Records drawn from a dataset
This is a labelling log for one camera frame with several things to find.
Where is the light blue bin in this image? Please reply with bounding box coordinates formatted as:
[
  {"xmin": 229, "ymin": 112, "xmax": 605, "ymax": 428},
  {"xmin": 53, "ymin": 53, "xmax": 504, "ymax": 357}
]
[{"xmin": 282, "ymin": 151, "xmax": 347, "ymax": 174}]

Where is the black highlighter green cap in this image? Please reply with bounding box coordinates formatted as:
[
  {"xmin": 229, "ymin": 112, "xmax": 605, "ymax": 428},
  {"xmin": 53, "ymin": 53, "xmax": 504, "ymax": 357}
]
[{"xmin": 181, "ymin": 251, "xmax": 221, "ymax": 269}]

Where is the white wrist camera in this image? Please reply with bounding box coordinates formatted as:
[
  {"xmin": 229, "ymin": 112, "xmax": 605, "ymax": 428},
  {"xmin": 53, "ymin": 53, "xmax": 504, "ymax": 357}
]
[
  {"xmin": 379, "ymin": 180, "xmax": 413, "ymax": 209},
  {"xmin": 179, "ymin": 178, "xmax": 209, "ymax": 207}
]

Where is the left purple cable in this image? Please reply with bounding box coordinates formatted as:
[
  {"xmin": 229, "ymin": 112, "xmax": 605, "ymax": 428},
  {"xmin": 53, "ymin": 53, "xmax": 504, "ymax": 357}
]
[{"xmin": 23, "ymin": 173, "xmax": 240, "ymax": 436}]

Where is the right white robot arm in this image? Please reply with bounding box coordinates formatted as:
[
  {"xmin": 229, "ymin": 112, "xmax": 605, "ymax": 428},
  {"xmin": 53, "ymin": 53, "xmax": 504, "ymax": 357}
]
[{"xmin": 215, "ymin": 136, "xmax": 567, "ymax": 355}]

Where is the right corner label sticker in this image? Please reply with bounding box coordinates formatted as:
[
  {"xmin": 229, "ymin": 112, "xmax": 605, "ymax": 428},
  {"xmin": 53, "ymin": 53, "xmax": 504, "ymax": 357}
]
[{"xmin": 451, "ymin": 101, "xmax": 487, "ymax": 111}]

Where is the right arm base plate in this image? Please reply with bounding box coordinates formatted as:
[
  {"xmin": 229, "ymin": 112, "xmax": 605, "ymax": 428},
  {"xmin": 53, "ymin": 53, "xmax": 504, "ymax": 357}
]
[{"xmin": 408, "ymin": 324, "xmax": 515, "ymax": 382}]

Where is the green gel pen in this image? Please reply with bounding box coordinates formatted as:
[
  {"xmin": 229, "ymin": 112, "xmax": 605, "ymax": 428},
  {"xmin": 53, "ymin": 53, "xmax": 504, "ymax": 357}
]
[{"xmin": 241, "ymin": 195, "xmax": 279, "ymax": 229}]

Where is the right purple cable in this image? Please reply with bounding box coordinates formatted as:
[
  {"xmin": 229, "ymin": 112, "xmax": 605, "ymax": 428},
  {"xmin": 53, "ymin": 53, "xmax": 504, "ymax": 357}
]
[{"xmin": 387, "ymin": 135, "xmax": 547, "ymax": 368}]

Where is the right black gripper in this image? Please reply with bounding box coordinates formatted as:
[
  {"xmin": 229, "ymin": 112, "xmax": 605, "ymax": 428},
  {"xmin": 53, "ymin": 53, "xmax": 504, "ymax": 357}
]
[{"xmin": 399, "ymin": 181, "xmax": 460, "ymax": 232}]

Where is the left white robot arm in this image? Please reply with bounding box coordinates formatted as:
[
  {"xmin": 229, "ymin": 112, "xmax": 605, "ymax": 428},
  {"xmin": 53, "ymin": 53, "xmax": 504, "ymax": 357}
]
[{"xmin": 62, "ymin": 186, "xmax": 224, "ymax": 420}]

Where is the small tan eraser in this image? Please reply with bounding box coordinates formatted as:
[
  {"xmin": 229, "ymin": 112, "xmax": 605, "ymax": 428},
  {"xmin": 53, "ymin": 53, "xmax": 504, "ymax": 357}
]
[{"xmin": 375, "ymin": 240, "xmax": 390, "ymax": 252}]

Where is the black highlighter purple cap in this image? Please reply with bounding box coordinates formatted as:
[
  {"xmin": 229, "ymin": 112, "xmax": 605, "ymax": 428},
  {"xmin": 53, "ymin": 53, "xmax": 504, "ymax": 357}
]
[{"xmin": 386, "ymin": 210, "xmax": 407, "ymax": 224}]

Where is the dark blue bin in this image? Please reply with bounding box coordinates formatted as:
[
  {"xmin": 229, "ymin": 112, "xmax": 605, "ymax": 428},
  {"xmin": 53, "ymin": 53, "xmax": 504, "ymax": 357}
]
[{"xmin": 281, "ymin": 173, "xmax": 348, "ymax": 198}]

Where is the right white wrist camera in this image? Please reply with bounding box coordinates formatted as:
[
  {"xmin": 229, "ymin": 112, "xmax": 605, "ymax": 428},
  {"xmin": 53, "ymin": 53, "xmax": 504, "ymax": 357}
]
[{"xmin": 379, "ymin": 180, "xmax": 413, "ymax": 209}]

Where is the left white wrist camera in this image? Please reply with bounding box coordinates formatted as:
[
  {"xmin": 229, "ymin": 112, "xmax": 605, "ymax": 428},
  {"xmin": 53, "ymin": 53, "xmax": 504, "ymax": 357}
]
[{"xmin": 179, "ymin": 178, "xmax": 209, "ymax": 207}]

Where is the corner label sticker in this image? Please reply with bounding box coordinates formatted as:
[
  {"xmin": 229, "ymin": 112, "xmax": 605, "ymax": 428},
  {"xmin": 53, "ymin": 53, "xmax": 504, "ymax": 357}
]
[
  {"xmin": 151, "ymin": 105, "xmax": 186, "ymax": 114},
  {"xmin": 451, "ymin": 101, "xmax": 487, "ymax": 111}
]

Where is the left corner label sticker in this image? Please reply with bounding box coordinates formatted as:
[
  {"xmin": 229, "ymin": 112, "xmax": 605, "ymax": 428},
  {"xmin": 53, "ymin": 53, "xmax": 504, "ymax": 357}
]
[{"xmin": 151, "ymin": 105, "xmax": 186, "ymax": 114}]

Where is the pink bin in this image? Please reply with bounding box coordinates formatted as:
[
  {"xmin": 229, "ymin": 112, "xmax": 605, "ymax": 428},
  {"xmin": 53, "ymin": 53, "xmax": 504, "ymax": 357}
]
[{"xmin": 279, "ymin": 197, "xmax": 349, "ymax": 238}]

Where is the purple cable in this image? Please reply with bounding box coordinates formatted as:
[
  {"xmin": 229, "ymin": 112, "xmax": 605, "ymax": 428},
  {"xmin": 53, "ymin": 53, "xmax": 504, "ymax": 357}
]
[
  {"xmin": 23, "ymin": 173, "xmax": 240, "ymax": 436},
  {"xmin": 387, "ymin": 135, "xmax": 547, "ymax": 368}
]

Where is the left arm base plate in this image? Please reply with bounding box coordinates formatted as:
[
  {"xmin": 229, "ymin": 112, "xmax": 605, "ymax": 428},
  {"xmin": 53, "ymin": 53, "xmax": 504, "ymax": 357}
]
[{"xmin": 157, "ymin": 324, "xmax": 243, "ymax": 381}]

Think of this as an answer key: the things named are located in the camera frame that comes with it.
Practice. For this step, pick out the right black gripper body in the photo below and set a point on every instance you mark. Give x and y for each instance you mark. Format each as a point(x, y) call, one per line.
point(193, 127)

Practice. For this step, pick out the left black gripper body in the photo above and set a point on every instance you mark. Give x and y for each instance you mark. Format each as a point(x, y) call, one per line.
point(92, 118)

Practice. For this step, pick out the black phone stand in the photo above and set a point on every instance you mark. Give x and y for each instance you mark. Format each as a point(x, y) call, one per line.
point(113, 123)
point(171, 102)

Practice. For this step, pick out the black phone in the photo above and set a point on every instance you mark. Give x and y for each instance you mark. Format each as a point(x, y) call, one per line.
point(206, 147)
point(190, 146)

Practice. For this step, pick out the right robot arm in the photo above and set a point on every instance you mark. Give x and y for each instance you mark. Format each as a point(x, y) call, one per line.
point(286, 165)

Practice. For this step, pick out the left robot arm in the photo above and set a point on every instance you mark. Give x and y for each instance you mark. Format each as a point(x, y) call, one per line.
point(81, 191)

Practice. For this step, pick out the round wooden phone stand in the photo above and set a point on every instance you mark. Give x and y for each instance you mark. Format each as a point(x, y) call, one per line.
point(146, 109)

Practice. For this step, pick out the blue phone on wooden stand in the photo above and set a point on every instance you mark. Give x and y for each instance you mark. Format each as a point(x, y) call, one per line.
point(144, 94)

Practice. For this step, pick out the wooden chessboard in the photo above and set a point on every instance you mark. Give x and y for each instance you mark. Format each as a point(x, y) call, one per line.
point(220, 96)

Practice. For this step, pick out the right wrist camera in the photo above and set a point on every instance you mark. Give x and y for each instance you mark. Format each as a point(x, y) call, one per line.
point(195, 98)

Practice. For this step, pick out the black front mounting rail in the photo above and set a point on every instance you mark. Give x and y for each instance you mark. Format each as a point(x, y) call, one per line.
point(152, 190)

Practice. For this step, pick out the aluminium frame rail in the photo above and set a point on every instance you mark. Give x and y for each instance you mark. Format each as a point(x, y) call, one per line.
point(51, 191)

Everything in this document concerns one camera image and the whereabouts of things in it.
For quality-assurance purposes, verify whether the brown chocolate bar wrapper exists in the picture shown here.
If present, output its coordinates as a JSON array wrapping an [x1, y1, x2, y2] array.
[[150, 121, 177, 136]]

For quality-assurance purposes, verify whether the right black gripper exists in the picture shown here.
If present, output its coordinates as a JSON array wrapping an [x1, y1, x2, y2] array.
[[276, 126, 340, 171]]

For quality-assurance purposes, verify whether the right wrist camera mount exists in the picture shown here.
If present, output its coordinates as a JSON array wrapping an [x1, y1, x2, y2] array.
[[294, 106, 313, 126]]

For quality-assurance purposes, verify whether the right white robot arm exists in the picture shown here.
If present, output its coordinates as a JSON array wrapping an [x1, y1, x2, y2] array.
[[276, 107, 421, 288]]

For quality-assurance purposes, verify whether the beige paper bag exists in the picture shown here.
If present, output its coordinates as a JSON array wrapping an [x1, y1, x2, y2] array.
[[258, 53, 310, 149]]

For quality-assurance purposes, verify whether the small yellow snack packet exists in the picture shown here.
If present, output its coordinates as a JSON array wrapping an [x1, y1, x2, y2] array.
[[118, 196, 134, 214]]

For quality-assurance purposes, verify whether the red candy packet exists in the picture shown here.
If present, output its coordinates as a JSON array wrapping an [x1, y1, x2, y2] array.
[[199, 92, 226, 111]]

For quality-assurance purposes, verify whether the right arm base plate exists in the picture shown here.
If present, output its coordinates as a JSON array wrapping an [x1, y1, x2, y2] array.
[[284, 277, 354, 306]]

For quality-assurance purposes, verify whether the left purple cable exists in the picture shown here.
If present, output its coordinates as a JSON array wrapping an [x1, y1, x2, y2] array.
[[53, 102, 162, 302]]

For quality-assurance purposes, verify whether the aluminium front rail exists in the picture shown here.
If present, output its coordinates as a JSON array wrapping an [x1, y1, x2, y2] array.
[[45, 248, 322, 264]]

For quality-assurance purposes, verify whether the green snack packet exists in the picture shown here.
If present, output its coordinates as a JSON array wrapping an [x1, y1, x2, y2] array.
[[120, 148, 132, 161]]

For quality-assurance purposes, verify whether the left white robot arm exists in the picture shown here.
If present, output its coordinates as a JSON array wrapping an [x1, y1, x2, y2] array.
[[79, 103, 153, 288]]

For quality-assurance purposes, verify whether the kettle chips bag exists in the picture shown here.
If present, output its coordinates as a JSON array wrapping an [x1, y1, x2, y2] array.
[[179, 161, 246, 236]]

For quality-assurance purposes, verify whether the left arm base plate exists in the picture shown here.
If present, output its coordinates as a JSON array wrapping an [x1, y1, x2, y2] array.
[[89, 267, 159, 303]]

### PROBLEM REQUIREMENTS
The answer should consist of the lines from the one with "For quality-assurance purposes, verify whether the left white" through the last line of the entries, duplicated exactly and nothing more.

### TASK ANSWER
For quality-assurance purposes, verify whether the left white robot arm exists in the picture shown here.
If present, output its coordinates as a JSON array wrapping an [x1, y1, x2, y2] array.
[[79, 103, 153, 288]]

For quality-assurance purposes, verify whether the kettle chips bag exists in the picture shown here.
If present, output its coordinates as a JSON array wrapping an [x1, y1, x2, y2] array.
[[179, 161, 246, 236]]

For quality-assurance purposes, verify whether the left arm base plate exists in the picture shown here.
If present, output its coordinates as a JSON array wrapping an [x1, y1, x2, y2] array.
[[89, 267, 159, 303]]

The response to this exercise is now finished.